Stored data:
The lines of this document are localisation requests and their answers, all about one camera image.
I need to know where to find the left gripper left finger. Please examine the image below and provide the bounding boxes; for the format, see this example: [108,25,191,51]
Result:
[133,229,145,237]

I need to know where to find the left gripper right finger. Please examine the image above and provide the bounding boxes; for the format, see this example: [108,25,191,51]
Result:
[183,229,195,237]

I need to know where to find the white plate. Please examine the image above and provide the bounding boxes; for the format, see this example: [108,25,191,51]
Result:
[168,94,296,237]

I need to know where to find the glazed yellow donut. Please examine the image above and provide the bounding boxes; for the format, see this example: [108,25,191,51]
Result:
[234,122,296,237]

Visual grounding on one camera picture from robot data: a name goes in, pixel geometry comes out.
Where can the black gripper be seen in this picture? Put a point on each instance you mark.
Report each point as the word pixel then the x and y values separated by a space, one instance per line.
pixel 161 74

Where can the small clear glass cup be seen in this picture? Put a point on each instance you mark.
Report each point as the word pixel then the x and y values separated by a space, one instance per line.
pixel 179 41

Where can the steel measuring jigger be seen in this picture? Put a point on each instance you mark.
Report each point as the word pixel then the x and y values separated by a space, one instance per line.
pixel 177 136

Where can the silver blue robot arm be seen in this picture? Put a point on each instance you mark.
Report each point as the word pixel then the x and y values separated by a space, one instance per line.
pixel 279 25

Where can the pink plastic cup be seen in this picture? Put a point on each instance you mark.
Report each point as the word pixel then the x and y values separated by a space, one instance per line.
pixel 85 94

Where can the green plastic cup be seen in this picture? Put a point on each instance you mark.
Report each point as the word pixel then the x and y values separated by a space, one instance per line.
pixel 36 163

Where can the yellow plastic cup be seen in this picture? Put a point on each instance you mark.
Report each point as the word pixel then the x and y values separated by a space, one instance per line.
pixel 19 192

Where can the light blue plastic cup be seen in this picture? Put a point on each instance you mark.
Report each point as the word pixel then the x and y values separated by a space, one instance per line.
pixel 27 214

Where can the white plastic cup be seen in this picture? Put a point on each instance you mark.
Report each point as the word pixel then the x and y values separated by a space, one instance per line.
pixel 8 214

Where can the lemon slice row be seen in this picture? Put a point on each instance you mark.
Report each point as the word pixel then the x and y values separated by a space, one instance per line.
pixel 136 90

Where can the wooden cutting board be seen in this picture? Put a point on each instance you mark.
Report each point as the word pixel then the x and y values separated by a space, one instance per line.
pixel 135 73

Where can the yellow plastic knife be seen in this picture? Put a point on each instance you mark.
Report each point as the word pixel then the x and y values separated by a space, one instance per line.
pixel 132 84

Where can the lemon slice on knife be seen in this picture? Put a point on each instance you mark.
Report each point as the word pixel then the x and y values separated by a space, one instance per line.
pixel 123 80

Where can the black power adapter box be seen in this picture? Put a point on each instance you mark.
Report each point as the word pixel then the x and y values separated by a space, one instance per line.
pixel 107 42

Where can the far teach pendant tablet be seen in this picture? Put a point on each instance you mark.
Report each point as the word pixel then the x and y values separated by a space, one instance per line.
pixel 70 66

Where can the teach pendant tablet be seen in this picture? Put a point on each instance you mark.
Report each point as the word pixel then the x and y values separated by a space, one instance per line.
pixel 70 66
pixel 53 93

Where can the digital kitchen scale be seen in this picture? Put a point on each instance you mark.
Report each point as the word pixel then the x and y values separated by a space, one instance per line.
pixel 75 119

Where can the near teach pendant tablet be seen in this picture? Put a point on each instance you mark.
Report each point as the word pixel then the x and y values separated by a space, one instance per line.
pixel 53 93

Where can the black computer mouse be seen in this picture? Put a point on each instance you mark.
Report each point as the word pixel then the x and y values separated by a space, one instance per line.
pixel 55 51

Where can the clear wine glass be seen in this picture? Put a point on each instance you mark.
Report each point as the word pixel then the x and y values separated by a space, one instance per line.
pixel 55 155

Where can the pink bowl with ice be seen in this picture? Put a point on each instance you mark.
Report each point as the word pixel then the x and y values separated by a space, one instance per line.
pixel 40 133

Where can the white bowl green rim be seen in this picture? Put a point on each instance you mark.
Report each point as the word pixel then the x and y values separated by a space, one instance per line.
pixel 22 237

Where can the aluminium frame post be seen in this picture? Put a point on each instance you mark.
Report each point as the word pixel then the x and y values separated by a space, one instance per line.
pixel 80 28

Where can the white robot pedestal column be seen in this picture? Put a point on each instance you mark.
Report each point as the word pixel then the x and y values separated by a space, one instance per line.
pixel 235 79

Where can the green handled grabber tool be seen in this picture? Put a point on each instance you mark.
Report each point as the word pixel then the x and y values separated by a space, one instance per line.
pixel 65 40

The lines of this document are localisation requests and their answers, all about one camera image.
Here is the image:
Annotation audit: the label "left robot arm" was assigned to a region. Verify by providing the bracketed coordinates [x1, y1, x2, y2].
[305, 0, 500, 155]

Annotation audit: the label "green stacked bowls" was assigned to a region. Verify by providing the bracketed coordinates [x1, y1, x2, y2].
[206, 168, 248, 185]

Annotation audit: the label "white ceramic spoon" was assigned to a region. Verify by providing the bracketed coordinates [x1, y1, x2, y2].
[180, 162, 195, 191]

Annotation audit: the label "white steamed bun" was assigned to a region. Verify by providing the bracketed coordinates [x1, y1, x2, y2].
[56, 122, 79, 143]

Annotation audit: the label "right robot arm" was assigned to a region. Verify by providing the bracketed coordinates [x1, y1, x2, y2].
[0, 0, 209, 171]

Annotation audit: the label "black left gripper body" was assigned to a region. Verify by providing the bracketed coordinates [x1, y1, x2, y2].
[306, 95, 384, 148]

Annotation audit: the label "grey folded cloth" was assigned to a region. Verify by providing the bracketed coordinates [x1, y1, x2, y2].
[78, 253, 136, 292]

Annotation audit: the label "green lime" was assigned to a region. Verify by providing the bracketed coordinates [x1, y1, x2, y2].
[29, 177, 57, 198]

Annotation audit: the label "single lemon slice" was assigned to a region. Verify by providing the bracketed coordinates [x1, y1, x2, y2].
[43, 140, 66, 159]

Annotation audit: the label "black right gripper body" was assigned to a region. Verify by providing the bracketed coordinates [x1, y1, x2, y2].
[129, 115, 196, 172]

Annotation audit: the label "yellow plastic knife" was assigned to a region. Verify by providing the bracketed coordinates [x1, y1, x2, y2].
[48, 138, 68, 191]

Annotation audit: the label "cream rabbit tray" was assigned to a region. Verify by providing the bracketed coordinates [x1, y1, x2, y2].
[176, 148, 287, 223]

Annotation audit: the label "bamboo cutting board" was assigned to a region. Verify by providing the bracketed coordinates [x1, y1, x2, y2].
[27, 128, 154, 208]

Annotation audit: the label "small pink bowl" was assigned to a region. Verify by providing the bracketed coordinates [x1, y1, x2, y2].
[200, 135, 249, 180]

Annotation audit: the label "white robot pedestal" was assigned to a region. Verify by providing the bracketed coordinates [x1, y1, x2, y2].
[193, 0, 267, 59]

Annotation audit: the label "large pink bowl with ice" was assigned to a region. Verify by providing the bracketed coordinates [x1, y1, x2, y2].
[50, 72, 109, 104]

### [Exercise]
Begin with the line above that has "Where can the lemon slice row" and continue through the line that has "Where can the yellow plastic knife", setting each one down exactly. Stop there.

### [Exercise result]
Where can the lemon slice row be seen in this picture? Put a point on each instance you mark.
Report each point as the word pixel then the x and y values separated by a space, one instance per line.
pixel 136 90

Where can the wooden cutting board be seen in this picture? Put a point on each instance you mark.
Report each point as the word pixel then the x and y values separated by a space, one instance per line.
pixel 135 73

Where can the yellow plastic knife be seen in this picture? Put a point on each instance you mark.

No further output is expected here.